VictoriaMetrics/deployment/docker/alerts.yml

# File contains default list of alerts for VictoriaMetrics single server.
# The alerts below are just recommendations and may require some updates
# and threshold calibration according to every specific setup.
groups:
  # Alerts group for VM single assumes that Grafana dashboard
  # https://grafana.com/grafana/dashboards/10229 is installed.
  # Pls update the `dashboard` annotation according to your setup.
  - name: vmsingle
    interval: 30s
    concurrency: 2
    rules:
      - alert: DiskRunsOutOfSpaceIn3Days
        expr: |
          vm_free_disk_space_bytes / ignoring(path)
          (
            rate(vm_rows_added_to_storage_total[1d])
            * scalar(
              sum(vm_data_size_bytes{type!~"indexdb.*"}) /
              sum(vm_rows{type!~"indexdb.*"})
             )
          ) < 3 * 24 * 3600 > 0
        for: 30m
        labels:
          severity: critical
        annotations:
          dashboard: "http://localhost:3000/d/wNf0q_kZk?viewPanel=73&var-instance={{ $labels.instance }}"
          summary: "Instance {{ $labels.instance }} will run out of disk space soon"
          description: "Taking into account current ingestion rate, free disk space will be enough only
            for {{ $value | humanizeDuration }} on instance {{ $labels.instance }}.\n
            Consider to limit the ingestion rate, decrease retention or scale the disk space if possible."
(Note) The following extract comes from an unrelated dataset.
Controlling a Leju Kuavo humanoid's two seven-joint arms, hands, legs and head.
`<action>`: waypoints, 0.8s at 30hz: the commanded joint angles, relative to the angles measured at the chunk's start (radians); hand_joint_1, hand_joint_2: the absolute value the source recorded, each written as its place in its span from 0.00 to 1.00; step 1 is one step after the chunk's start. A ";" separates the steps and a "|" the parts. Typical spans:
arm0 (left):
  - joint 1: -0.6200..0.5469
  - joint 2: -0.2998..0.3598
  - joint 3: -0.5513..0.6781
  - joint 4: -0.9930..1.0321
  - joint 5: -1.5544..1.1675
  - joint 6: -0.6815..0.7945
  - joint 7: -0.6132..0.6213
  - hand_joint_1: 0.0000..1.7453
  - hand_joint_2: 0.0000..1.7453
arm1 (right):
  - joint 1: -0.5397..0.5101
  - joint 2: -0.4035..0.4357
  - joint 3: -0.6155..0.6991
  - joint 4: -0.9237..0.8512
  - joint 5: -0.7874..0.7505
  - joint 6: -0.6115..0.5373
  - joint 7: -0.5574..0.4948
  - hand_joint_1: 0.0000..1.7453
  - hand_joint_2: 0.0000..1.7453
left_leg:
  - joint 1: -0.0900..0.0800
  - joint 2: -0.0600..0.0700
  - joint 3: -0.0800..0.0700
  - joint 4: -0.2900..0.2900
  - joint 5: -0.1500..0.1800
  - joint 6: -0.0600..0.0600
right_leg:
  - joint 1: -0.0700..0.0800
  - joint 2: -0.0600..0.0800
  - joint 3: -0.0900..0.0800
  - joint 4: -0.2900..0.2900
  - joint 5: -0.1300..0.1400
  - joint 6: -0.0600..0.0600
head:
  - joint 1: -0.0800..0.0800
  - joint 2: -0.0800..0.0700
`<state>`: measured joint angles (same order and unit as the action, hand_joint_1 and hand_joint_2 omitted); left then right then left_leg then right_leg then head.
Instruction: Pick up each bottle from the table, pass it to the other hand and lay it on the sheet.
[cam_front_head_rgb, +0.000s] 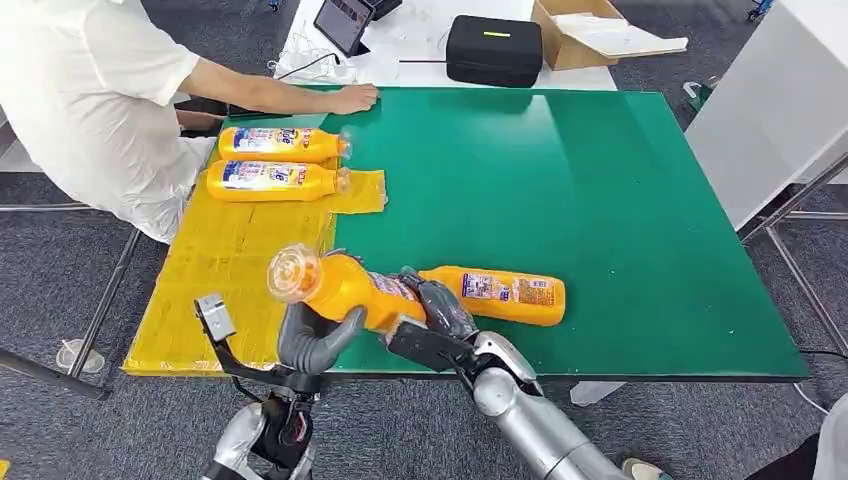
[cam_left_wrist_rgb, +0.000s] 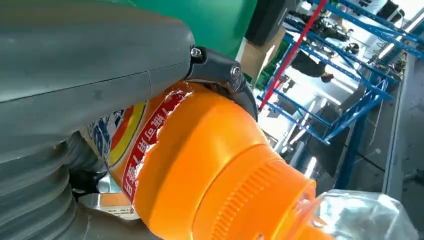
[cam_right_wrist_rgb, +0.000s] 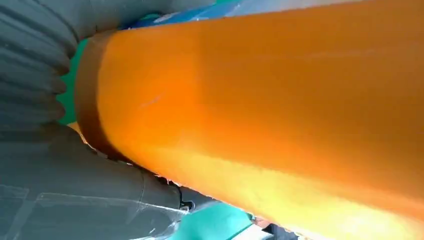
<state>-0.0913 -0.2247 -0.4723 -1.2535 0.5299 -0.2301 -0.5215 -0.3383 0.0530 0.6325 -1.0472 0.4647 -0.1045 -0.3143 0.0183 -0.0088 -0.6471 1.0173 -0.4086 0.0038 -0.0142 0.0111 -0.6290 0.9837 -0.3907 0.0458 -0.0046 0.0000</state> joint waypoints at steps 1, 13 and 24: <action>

      - alert: DiskRunsOutOfSpace
        expr: |
          sum(vm_data_size_bytes) by(job, instance) /
          (
           sum(vm_free_disk_space_bytes) by(job, instance) +
           sum(vm_data_size_bytes) by(job, instance)
          ) > 0.8
        for: 30m
        labels:
          severity: critical
        annotations:
          dashboard: "http://localhost:3000/d/wNf0q_kZk?viewPanel=53&var-instance={{ $labels.instance }}"
          summary: "Instance {{ $labels.instance }} (job={{ $labels.job }}) will run out of disk space soon"
          description: "Disk utilisation on instance {{ $labels.instance }} is more than 80%.\n
            Having less than 20% of free disk space could cripple merge processes and overall performance.
            Consider to limit the ingestion rate, decrease retention or scale the disk space if possible."

      - alert: RequestErrorsToAPI
        expr: increase(vm_http_request_errors_total[5m]) > 0
        for: 15m
        labels:
          severity: warning
        annotations:
          dashboard: "http://localhost:3000/d/wNf0q_kZk?viewPanel=35&var-instance={{ $labels.instance }}"
          summary: "Too many errors served for path {{ $labels.path }} (instance {{ $labels.instance }})"
          description: "Requests to path {{ $labels.path }} are receiving errors.
            Please verify if clients are sending correct requests."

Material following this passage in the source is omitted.